Implementation and Optimizations

Now let’s look at implementations and optimizations for the Intel Xeon Phi Coprocessor.

Dev00 – implementation

Now that we’ve introduced the formulation with the finite difference scheme, implementation is straight forward. We will implement the propagation with a 16th order in space and 2nd order in time.

Finite differences codes are organized around a stencil. The stencil represents all the neighbor cells that are needed for refreshing a single cell. An 8th order stencil is shown in Figure 1.

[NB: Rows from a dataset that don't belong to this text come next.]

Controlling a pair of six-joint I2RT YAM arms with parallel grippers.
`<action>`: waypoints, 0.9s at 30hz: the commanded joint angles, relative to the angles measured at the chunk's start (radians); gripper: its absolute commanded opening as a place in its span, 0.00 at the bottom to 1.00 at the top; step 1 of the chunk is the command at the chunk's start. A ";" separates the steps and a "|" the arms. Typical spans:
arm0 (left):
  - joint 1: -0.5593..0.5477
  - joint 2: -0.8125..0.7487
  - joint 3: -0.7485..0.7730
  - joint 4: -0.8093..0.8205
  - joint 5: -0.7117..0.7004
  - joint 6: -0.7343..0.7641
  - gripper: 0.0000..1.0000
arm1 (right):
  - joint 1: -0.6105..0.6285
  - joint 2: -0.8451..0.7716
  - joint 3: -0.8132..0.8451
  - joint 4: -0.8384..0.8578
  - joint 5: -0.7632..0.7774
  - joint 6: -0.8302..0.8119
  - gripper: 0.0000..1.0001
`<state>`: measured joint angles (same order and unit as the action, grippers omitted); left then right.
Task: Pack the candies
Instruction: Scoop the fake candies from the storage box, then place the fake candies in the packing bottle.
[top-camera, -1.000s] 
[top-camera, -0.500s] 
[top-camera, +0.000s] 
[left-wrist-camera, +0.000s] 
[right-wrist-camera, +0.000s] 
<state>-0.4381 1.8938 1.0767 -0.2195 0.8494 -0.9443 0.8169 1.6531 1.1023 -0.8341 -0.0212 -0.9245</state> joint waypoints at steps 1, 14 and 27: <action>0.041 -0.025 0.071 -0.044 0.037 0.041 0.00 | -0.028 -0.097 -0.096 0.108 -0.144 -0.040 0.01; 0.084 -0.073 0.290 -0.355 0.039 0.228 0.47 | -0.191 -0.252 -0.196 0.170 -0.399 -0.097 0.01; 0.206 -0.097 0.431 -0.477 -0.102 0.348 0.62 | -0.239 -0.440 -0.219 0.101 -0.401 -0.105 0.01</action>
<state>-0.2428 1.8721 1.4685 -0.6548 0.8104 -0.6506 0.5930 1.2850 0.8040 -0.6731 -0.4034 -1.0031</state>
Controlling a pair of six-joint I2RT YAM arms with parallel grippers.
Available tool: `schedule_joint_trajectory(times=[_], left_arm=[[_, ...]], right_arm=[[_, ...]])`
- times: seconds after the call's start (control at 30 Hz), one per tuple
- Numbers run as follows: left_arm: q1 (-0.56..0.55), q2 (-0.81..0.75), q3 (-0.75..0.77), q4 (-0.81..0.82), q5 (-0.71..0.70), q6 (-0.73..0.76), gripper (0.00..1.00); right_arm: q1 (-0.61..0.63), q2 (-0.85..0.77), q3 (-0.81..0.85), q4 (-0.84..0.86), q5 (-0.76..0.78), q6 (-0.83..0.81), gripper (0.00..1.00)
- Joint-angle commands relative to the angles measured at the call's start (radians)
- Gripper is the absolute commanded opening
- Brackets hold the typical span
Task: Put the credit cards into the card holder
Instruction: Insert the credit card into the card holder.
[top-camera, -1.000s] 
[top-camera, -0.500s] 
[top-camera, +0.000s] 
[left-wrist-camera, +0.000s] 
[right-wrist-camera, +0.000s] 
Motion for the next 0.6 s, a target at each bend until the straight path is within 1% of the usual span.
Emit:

Figure 1. 8th Order Stencil

The finite differences are computed in the three dimensions as shown in Figure 2:

Figure 2.3-dimensional Stencil Computation

Before going into the code, some optimizations can already be realized:

XXXXXXXXXXXXXXX

Because t²is always multiplied to c² and here c[x,y,z] is constant over the time steps, we can directly pre-compute vel[x,y,z] = c²[x , y, z]t²
In the finite difference in space computation, the sampling is the same in x, y, and z. As x² = y² = z² we can simply divide the finite difference coefficients by x² once for all.
The equation indicates that we need to use three arrays to store the pressure at times t-1, t, t+1. Actually, only two arrays are really needed. Figure 3 illustrates the three-array process, and it shows that pt+1 requires only one cell in pt-1; those two arrays can be merged.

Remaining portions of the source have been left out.